SIVO
Sign to speech & speech to sign
01 / Overview
For my Final Year Project, I built an app called SIVO. Basically, I wanted to solve a real, everyday problem: the communication gap between the deaf community and hearing people.Instead of relying on a human interpreter, I built a two-way translator that fits right in your pocket. Here is how it works: you point your phone’s camera at someone using Pakistan Sign Language (PSL). The app tracks their hand and body movements, figures out what they are signing, and instantly speaks the words out loud.

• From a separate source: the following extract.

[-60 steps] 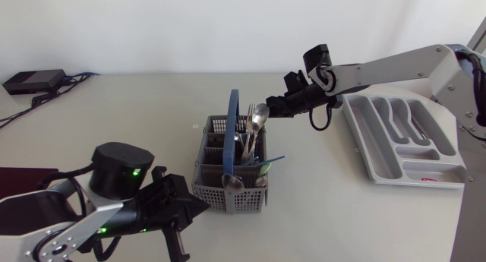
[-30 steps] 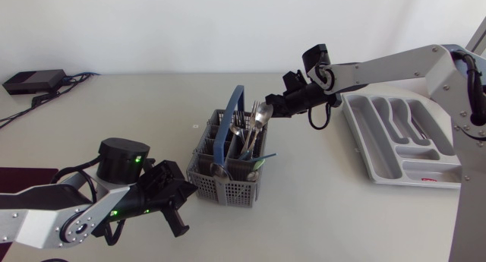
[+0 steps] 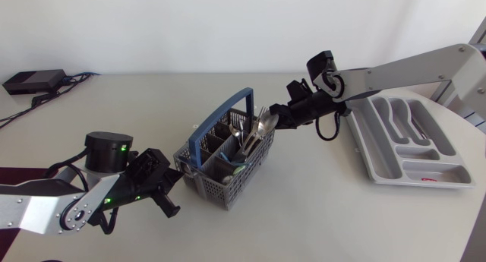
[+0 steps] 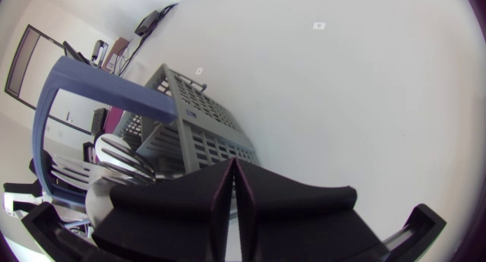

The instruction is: Sort the cutlery from the basket into the organizer compartments.

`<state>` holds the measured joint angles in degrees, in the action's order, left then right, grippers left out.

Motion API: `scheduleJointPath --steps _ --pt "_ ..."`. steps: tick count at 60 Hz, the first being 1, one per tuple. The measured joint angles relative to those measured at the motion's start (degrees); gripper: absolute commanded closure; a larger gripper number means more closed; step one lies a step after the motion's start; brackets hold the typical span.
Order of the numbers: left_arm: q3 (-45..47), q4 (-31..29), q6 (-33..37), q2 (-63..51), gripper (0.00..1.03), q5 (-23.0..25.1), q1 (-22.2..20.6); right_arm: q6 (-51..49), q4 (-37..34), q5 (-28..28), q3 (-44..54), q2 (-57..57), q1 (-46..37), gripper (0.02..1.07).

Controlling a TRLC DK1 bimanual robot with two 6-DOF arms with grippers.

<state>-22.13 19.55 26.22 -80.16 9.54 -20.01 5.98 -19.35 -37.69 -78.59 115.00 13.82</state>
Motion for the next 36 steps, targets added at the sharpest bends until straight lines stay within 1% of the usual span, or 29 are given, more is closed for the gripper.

It also works in reverse—you can talk into the phone, and the app will translate your voice into sign language on the screen.
03 / The Hardest Path
Getting a heavy AI model to run in real-time on a mobile phone was honestly the hardest part. I built the mobile app using React Native, but I offloaded all the heavy AI processing—using tools like TensorFlow, MediaPipe, and OpenCV—to a custom Python cloud server.
04 / Challenges
If I’m being honest, getting an AI to recognize a single, isolated sign—like 'Hello'—is actually pretty straightforward. You show the model the gesture, it memorizes the hand landmarks, and you’re good to go.But real life isn’t a flashcard app. In the real world, people sign continuously and fluidly.When a user transitions from signing the word 'Boss' to the word 'Send,' their hands move through the air in a very unpredictable way. To a trained AI, that blurry, halfway-there hand movement looks like a completely different, random word. Instead of predicting my model was initially spitting out absolute gibberish like 'Boss... Make... Apple... Send.' The 'noise' between the signs was ruining the entire sentence.